Materials And Methods: C1 cells, cultured as aggregates, were induced toward chondrogenesis by addition of 10(-7) M dexamethasone in serum-free medium. After 30 days, dexamethasone was replaced by 10 nM triiodothyronine to promote final hypertrophic conversion. Mature and hypertrophic phenotypes were characterized by immunocytochemistry using specific antibodies against types II and X collagens, respectively. Type II collagen, bone morphogenetic proteins (BMPs), BMP receptors, Smads, and Sox9 expression were monitored by reverse transcriptase-polymerase chain reaction (RT-PCR), Northern blot, and/or Western blot analysis.

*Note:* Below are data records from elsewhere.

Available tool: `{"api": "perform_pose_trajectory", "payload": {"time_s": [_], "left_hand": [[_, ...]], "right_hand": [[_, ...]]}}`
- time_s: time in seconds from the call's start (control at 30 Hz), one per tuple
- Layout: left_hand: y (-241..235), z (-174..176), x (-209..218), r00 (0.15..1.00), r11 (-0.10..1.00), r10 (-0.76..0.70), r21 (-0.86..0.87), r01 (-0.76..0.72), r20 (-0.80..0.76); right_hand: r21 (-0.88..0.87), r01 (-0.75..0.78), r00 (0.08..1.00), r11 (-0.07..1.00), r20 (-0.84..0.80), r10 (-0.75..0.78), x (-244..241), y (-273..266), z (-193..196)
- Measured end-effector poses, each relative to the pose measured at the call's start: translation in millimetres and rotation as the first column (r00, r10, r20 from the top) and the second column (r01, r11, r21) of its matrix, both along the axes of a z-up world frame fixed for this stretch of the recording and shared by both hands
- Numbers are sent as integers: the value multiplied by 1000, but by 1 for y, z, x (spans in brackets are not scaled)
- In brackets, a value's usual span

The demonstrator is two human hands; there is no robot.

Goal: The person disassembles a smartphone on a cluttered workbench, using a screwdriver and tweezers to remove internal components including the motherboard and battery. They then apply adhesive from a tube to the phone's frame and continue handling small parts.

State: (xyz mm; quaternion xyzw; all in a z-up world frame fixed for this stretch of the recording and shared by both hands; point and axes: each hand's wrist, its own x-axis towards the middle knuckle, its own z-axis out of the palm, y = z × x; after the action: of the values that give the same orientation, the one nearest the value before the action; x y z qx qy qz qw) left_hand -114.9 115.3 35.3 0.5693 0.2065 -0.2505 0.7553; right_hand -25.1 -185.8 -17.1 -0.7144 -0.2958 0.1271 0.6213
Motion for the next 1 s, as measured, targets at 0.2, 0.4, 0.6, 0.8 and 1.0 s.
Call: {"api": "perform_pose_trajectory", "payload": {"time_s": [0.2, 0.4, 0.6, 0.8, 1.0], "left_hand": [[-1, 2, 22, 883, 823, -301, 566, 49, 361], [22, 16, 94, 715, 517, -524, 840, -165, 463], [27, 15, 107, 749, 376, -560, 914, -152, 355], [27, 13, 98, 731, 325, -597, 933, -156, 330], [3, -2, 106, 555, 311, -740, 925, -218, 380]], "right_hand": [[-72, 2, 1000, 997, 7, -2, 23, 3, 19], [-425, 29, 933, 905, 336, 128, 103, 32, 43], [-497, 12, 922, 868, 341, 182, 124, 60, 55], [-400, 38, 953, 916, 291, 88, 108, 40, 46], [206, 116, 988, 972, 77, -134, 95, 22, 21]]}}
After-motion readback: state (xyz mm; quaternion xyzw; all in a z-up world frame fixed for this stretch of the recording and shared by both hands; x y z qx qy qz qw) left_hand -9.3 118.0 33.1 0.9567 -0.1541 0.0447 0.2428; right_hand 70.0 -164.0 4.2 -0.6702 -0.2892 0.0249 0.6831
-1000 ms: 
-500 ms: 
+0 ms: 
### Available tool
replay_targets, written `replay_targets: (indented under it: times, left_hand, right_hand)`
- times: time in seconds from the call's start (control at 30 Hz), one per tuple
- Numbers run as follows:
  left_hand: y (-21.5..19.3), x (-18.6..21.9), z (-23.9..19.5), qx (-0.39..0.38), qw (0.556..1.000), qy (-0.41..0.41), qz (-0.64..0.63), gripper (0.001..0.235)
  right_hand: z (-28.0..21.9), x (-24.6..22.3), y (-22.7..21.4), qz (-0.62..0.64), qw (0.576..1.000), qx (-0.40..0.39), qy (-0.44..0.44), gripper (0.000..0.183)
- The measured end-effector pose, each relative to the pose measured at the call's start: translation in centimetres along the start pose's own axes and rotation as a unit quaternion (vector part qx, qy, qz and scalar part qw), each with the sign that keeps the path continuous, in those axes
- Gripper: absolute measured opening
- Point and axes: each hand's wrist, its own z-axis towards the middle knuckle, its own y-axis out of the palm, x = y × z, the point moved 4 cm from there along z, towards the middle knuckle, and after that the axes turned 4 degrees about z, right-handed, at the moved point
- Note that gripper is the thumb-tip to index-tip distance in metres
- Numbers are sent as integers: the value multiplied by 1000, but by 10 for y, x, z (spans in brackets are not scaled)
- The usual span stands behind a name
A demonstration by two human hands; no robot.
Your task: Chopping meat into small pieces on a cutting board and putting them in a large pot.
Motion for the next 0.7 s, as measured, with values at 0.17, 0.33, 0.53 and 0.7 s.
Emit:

Results And Conclusions: Once C1 cells have formed nodules, sequential addition of two systemic hormones is sufficient to promote full chondrogenic differentiation. In response to dexamethasone, nearly 100% of the C1 precursors engage in chondrogenesis and convert within 30 days into mature chondrocytes, which triggers a typical cartilage matrix. On day 25, a switch in type II procollagen mRNA splicing acted as a limiting step in the acquisition of the mature chondrocyte phenotype. On day 30, substitution of dexamethasone with triiodothyronine triggers the final differentiation into hypertrophic chondrocytes within a further 15 days. The chondrogenic process is supported by intrinsic expression of Sox9 and BMP family genes. Similarly to the in vivo situation, activation of Sox9 expression and the BMP signaling pathway occurred on mesoblastic condensation. After induction, BMP-activated Smad nuclear translocation persisted throughout the process until the onset of hypertrophy. After dexamethasone addition, Sox9 expression was upregulated. Dexamethasone withdrawal reversed the increase in Sox9 expression and stopped differentiation. Thus, Sox9 seems to be a downstream mediator of dexamethasone action.